*Task requirements*:
Up to and including the line that contains "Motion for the", reproduce every line exactly, beginning with the first line below.

***

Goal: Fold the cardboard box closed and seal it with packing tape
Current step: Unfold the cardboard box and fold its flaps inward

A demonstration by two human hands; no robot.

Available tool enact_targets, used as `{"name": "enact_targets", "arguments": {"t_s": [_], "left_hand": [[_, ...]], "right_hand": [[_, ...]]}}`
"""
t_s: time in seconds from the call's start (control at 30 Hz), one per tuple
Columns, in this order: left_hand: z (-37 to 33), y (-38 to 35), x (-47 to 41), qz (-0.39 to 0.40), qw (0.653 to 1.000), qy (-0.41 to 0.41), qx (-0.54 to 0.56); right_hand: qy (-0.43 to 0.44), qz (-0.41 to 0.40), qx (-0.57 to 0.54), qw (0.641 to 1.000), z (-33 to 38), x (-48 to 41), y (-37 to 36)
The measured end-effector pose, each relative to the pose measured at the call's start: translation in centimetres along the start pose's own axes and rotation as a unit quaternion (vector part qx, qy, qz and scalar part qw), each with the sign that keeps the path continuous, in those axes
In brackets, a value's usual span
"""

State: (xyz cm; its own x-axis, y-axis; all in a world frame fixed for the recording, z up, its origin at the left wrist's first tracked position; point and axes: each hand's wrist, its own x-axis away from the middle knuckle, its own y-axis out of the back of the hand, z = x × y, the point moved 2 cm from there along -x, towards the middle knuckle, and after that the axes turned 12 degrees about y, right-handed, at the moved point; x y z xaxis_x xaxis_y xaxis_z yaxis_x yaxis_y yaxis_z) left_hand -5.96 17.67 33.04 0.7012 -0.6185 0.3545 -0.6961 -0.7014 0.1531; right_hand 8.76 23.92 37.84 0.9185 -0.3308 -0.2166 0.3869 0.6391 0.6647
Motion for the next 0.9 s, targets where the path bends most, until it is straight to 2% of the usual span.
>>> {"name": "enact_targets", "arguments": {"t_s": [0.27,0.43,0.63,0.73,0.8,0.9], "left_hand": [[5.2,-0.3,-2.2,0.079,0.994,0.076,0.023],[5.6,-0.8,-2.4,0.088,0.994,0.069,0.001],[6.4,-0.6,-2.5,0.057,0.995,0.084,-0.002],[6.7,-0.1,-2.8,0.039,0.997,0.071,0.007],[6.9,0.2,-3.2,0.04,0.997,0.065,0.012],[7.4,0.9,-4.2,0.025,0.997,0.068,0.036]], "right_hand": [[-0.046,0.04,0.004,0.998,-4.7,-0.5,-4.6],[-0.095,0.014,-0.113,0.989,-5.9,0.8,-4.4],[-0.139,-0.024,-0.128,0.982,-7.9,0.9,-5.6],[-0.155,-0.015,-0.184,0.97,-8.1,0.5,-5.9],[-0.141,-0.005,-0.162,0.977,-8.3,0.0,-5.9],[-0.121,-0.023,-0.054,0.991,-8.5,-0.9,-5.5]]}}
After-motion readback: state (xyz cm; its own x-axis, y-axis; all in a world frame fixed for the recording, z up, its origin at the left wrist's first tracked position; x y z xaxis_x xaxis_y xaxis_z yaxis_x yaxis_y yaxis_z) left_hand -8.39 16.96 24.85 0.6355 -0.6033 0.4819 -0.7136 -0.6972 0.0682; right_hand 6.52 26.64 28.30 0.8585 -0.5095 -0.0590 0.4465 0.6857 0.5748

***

*Answer to this task*:
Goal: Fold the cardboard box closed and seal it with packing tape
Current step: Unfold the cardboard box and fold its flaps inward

A demonstration by two human hands; no robot.

Available tool enact_targets, used as `{"name": "enact_targets", "arguments": {"t_s": [_], "left_hand": [[_, ...]], "right_hand": [[_, ...]]}}`
"""
t_s: time in seconds from the call's start (control at 30 Hz), one per tuple
Columns, in this order: left_hand: z (-37 to 33), y (-38 to 35), x (-47 to 41), qz (-0.39 to 0.40), qw (0.653 to 1.000), qy (-0.41 to 0.41), qx (-0.54 to 0.56); right_hand: qy (-0.43 to 0.44), qz (-0.41 to 0.40), qx (-0.57 to 0.54), qw (0.641 to 1.000), z (-33 to 38), x (-48 to 41), y (-37 to 36)
The measured end-effector pose, each relative to the pose measured at the call's start: translation in centimetres along the start pose's own axes and rotation as a unit quaternion (vector part qx, qy, qz and scalar part qw), each with the sign that keeps the path continuous, in those axes
In brackets, a value's usual span
"""

State: (xyz cm; its own x-axis, y-axis; all in a world frame fixed for the recording, z up, its origin at the left wrist's first tracked position; point and axes: each hand's wrist, its own x-axis away from the middle knuckle, its own y-axis out of the back of the hand, z = x × y, the point moved 2 cm from there along -x, towards the middle knuckle, and after that the axes turned 12 degrees about y, right-handed, at the moved point; x y z xaxis_x xaxis_y xaxis_z yaxis_x yaxis_y yaxis_z) left_hand -5.96 17.67 33.04 0.7012 -0.6185 0.3545 -0.6961 -0.7014 0.1531; right_hand 8.76 23.92 37.84 0.9185 -0.3308 -0.2166 0.3869 0.6391 0.6647
Motion for the next 0.9 s, targets where the path bends most, until it is straight to 2% of the usual span.

No more output is given for this exercise.